__What you need to do__
Reproduce the listing below exactly, minus its pictures.

===== Stored data

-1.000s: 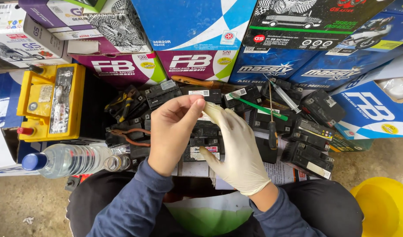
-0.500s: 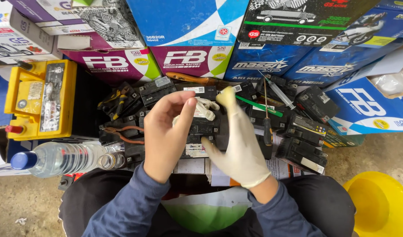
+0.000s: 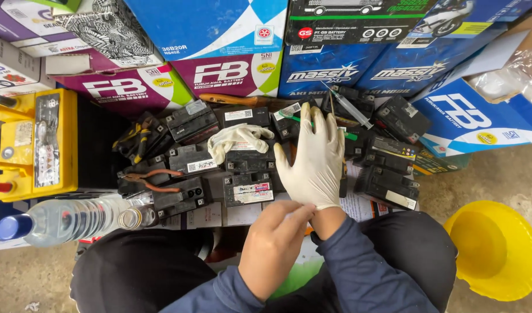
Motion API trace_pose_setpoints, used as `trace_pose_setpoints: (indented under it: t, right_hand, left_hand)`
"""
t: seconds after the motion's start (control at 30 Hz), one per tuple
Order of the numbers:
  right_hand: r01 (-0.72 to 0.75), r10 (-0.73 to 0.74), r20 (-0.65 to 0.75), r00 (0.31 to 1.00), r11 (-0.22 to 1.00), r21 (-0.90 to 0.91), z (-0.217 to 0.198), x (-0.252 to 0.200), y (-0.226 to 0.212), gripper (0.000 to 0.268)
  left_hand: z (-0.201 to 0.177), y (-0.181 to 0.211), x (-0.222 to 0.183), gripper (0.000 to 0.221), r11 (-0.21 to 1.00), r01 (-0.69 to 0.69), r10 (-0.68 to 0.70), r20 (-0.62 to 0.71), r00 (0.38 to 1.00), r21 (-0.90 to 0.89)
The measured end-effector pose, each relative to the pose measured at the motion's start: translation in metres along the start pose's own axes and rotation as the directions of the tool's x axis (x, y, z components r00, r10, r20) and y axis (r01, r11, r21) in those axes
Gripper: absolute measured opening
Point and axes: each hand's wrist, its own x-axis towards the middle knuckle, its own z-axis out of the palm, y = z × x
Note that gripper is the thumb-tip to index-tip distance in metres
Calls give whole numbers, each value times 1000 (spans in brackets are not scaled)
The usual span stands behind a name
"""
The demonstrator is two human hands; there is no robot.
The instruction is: Putting on a pair of white protective gloves while sitting on the floor surrounded by battery boxes
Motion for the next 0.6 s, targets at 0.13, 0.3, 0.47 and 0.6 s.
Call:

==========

__Response to this exercise__
-1.000s: 
-0.500s: 
+0.000s: 
Motion API trace_pose_setpoints, used as `trace_pose_setpoints: (indented under it: t, right_hand, left_hand)`
"""
t: seconds after the motion's start (control at 30 Hz), one per tuple
Order of the numbers:
  right_hand: r01 (-0.72 to 0.75), r10 (-0.73 to 0.74), r20 (-0.65 to 0.75), r00 (0.31 to 1.00), r11 (-0.22 to 1.00), r21 (-0.90 to 0.91), z (-0.217 to 0.198), x (-0.252 to 0.200), y (-0.226 to 0.212), gripper (0.000 to 0.268)
  left_hand: z (-0.201 to 0.177), y (-0.181 to 0.211), x (-0.222 to 0.183), gripper (0.000 to 0.221), r11 (-0.21 to 1.00), r01 (-0.69 to 0.69), r10 (-0.68 to 0.70), r20 (-0.62 to 0.71), r00 (0.38 to 1.00), r21 (-0.90 to 0.89)
The measured end-effector pose, each relative to the pose measured at the motion's start: translation in metres along the start pose's own axes and rotation as the directions of the tool's x axis (x, y, z components r00, r10, r20) and y axis (r01, r11, r21) in those axes
Gripper: absolute measured opening
Point and axes: each hand's wrist, its own x-axis towards the middle knuckle, its own z-axis out of the palm, y = z × x
Note that gripper is the thumb-tip to index-tip distance in metres
Calls give whole numbers, each value times 1000 (spans in brackets are not scaled)
The usual span stands behind a name
"""
The demonstrator is two human hands; there is no robot.
The instruction is: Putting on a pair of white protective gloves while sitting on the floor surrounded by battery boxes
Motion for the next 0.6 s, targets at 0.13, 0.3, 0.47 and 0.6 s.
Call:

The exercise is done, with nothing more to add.